The disparity in root mean squared standardized errors (errors divided by STDs) between direct estimation and broadcasting by grid points serves as a measure of the consistency between the two methods. This difference is employed as a criterion to assess the performance of broadcasting methods, as presented in Table 4. Notably, the results for Network A, B, and C indicate a certain degree of comparability across different methods. However, when grid points are situated close to reference stations, the difference observed with the BLUP method is notably smaller compared to other methods. Consequently, the BLUP method is recommended for uncertainty prediction after interpolation by grid points.

Table 4 Difference of root mean squared standardized errors of different methods

Conclusion

Regional high-accuracy ionospheric correction holds a crucial role in PPP-RTK, playing a pivotal role in accelerating ambiguity fixing and reducing convergence time compared to PPP-AR and traditional PPP float solutions. This study delves into the analysis of the regional ionospheric correction generation procedure for PPP-RTK. The approach involves estimating ionospheric delays at each station within the network, with the primary objective of identifying the most effective method and procedure to generate high-accuracy regional ionospheric correction, complete with appropriately predicted uncertainty, and broadcasting it to users under the BLUP framework.

Our numerical case study results have revealed some interesting findings. In small-scale networks, interpolation methods displayed comparable accuracy, while in larger networks, the Kriging methods notably outperformed others. Uncertainty prediction analyses indicated that DIM, LSC, and Kriging methods tended to exhibit smaller uncertainties near reference stations and larger uncertainties farther away. In contrast, LSM methods showcased increasing uncertainties moving outward from the network's center. Except for Kriging methods, other techniques relied on empirical values to define stochastic models for uncertainty determination. Among Kriging interpolation methods, those integrating trend functions demonstrated the most consistent predicted uncertainties with actual values.

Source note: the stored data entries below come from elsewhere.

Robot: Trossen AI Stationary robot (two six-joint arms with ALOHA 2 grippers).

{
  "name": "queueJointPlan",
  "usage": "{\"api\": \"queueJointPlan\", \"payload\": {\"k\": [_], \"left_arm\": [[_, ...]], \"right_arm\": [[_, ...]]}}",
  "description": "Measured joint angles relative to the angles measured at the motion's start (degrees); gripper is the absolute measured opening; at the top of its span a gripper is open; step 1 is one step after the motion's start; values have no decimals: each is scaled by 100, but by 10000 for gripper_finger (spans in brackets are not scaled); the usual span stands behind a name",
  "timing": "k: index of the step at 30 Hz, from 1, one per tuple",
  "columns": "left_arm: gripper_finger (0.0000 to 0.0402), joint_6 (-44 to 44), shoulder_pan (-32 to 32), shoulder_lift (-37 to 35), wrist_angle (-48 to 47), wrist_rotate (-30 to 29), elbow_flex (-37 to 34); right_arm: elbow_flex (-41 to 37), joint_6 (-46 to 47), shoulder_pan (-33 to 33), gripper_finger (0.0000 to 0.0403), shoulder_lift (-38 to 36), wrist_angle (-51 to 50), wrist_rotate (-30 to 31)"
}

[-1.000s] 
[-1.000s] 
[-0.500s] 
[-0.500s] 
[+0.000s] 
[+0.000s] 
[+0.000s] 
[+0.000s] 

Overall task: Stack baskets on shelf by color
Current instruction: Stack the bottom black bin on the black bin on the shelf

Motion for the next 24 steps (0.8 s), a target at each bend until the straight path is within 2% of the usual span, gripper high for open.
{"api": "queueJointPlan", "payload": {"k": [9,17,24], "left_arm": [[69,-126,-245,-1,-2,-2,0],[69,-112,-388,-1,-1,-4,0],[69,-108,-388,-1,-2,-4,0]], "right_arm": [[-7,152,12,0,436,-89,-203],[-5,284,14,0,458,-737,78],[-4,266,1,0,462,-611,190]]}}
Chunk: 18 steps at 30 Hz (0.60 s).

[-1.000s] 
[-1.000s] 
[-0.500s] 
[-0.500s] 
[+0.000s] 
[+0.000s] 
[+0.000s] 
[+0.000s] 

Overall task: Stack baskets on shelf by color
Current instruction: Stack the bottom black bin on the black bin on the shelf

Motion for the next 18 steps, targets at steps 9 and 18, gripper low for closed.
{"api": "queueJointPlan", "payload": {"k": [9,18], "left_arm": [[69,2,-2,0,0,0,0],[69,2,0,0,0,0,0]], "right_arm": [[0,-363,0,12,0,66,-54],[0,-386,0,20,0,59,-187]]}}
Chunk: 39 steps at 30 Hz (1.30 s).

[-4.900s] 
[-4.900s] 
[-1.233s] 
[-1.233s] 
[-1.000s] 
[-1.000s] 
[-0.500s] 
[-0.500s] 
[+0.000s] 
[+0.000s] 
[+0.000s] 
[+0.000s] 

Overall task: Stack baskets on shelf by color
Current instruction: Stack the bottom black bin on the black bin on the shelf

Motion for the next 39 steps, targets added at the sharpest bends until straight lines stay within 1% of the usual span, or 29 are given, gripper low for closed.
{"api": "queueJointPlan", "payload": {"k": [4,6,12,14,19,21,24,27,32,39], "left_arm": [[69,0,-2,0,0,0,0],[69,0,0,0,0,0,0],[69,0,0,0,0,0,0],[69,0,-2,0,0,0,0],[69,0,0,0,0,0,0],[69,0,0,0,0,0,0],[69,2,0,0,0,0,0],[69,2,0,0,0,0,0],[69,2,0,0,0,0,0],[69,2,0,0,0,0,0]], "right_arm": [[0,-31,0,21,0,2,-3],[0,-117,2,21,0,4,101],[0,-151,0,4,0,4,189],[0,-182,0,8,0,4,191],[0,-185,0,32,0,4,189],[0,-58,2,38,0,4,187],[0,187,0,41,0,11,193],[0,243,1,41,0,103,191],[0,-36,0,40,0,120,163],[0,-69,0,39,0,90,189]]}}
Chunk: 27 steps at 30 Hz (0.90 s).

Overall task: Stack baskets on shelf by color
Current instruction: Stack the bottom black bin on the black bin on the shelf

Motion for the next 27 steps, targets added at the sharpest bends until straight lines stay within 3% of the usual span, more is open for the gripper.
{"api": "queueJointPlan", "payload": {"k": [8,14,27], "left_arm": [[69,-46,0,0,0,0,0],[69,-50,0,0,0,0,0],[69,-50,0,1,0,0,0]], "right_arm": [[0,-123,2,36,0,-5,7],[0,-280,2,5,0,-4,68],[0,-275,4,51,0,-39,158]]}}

Regarding broadcasting procedures, only LSM methods could broadcast coefficients to users; other methods required grid point methods for broadcasting. Analysis of grid point methods revealed that even with a 100 km grid point interval, the RMSE increase remained under 15%. Additionally, in uncertainty estimation, the proposed method based on the BLUP theory was deemed the superior method compared to weighted average and maximization methods, especially when grid points were near well-observed reference stations.